And I did solve, I think, a plot issue while lying facedown on the massage table and breathing in lavender while a tiny woman with really strong hands kneaded my back.
The coup de grace of the entire retreat was the Murder Mystery Party on Saturday night. Everyone did a fabulous job, though the coordinator did the best job of all in arranging everything. The costumes were elaborate, the hijinks hilarious, and the mystery was good. I have pictures that I’ll upload eventually.

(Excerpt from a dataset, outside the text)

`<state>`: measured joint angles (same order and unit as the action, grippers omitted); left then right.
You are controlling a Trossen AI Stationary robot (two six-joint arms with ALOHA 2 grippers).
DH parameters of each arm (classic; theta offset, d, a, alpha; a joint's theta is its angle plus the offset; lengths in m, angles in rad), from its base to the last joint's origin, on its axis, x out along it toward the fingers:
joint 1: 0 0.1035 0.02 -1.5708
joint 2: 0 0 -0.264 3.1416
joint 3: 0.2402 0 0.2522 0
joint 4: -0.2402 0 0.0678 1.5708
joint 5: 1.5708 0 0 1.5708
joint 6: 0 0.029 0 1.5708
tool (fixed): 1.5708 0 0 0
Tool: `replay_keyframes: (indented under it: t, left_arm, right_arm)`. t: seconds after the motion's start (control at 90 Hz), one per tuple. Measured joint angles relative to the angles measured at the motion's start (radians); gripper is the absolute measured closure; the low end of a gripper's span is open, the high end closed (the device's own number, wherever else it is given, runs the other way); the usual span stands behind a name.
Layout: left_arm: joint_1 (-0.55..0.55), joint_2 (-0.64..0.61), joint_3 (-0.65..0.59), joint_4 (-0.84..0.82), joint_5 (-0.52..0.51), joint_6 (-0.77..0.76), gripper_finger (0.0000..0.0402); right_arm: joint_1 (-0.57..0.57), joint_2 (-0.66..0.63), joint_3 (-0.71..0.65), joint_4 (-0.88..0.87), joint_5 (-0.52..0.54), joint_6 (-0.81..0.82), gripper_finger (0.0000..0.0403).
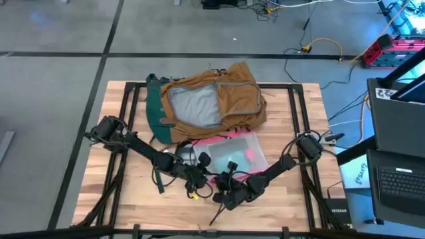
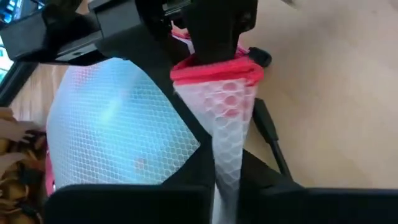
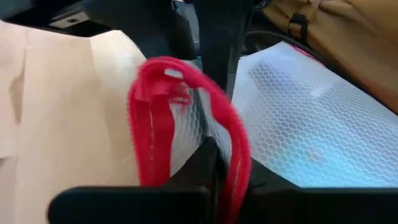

My mind is rested, but also weird. I dreamed last night that my husband decided to write a horror story, had 50 pages done, and somehow got a passel of agents interested (because I was trying to get them interested in me and one saw his stuff instead, LOL).
After a major bidding war, my husband (the non-writer), got offered a $5.6 million advance on the strength of 50 pages. Everyone asked me if I was jealous, but I said hell no I wasn’t jealous, just envious, and besides, I’d get the benefits of the money anyway. (I ain’t stupid.)
When I told the hubby my dream this morning, he started plotting. I told him that all I knew about his story was that it had a werewolf in it. He thought that wasn’t very interesting and had been done before. I told him it’s the twist you put on a story that makes it unique.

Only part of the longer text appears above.